Hongjie1Chu commented 4 months ago

System Info

transformers version: 4.41.0
Platform: Linux-5.15.0-88-generic-x86_64-with-glibc2.35
Python version: 3.10.6
Huggingface_hub version: 0.23.0
Safetensors version: 0.4.3
Accelerate version: 0.27.2
Accelerate config: not found
PyTorch version (GPU?): 2.1.2+cu121 (True)
Tensorflow version (GPU?): not installed (NA)
Flax version (CPU?/GPU?/TPU?): not installed (NA)
Jax version: not installed
JaxLib version: not installed
Using GPU in script?:
Using distributed or parallel set-up in script?:

Who can help?

@ArthurZucker @younesbelkada @muellerzr

Why does this error occur when passing a custom device_map? The map I wrote only differs from the auto-generated map in device order. Why does this cause an error? Does the device order affect the execution results?

Information

[ ] The official example scripts
[X] My own modified scripts

Tasks

[X] An officially supported task in the examples folder (such as GLUE/SQuAD, ...)
[ ] My own task or dataset (give details below)

Reproduction

import torch from torch import nn from transformers import AutoModelForCausalLM, AutoTokenizer, TrainingArguments, Trainer, LlamaForCausalLM from transformers import DataCollatorForLanguageModeling, DataCollatorWithPadding from transformers.utils.fx import symbolic_trace import argparse import numpy as np from datasets import load_metric, load_dataset

def compute_metrics(eval_preds): metric = load_metric("glue", "mrpc") logits, labels = eval_preds predictions = np.argmax(logits, axis=-1) return metric.compute(predictions=predictions, references=labels)

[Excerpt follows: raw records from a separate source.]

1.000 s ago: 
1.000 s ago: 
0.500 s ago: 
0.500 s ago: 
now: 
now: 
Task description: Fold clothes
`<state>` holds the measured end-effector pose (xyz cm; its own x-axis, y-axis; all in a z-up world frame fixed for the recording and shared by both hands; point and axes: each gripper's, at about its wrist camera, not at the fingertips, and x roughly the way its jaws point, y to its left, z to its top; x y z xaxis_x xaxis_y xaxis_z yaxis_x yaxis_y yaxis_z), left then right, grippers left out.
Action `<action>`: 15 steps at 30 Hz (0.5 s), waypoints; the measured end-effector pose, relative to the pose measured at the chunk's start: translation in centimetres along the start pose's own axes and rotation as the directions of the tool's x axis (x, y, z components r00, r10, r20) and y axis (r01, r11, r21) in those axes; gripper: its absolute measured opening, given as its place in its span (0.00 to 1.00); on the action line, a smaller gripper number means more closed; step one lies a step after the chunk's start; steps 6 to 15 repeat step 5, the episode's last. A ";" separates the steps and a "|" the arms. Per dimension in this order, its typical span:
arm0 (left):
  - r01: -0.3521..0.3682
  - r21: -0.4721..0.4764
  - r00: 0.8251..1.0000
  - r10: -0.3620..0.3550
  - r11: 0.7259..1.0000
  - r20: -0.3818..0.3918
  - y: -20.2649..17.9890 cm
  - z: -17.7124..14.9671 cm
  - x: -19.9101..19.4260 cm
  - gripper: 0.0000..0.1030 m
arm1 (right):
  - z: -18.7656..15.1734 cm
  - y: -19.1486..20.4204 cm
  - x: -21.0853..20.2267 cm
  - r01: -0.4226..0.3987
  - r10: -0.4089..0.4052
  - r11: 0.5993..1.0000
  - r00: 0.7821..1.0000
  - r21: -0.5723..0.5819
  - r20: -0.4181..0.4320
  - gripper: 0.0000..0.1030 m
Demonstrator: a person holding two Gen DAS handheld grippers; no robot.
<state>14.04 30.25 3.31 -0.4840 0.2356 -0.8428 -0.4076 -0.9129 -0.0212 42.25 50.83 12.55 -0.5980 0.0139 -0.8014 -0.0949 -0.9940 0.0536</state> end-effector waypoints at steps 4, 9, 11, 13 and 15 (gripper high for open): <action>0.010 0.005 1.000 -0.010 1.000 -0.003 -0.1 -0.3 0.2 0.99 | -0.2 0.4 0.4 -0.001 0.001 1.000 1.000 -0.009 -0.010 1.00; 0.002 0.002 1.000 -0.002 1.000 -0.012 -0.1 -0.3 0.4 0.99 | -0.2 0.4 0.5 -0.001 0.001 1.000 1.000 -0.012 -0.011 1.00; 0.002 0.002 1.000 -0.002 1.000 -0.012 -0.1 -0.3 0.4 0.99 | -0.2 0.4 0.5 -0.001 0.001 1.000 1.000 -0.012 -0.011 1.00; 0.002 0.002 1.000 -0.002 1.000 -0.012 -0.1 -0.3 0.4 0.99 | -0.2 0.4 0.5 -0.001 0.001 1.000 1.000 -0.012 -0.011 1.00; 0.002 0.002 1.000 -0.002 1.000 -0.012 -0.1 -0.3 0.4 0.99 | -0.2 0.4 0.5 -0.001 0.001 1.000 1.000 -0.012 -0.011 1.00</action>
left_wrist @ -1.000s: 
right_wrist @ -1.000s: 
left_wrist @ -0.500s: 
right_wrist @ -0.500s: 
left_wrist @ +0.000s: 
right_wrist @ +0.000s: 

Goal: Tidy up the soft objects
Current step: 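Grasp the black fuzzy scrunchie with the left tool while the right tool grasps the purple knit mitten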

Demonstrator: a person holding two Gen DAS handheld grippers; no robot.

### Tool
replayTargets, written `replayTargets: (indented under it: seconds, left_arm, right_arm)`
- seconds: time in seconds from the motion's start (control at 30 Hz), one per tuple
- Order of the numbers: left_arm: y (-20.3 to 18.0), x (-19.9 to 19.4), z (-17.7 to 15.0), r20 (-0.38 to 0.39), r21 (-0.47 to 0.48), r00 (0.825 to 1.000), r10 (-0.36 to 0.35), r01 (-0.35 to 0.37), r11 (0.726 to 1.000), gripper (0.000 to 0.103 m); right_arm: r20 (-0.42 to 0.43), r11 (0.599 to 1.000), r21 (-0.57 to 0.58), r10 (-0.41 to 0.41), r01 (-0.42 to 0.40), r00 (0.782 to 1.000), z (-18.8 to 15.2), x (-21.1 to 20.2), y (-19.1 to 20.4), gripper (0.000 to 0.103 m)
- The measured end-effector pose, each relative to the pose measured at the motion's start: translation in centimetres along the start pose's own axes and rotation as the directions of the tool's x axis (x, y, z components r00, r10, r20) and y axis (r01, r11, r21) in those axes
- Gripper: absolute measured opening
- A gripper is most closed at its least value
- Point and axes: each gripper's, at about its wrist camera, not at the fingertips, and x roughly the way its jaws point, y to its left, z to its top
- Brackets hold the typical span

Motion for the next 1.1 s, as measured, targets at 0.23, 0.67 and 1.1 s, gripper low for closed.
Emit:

def tokenize_function(example): return tokenizer(example["sentence1"], example["sentence2"], truncation=True)

if name == "main": parser = argparse.ArgumentParser() parser.add_argument('--gpus', type=int, help='the number of gpus', default=8) parser.add_argument('--modelName', type=str, help="the name of model", default='Llama2') parser.add_argument('--bs', type=int, help="the name of bs", default=4)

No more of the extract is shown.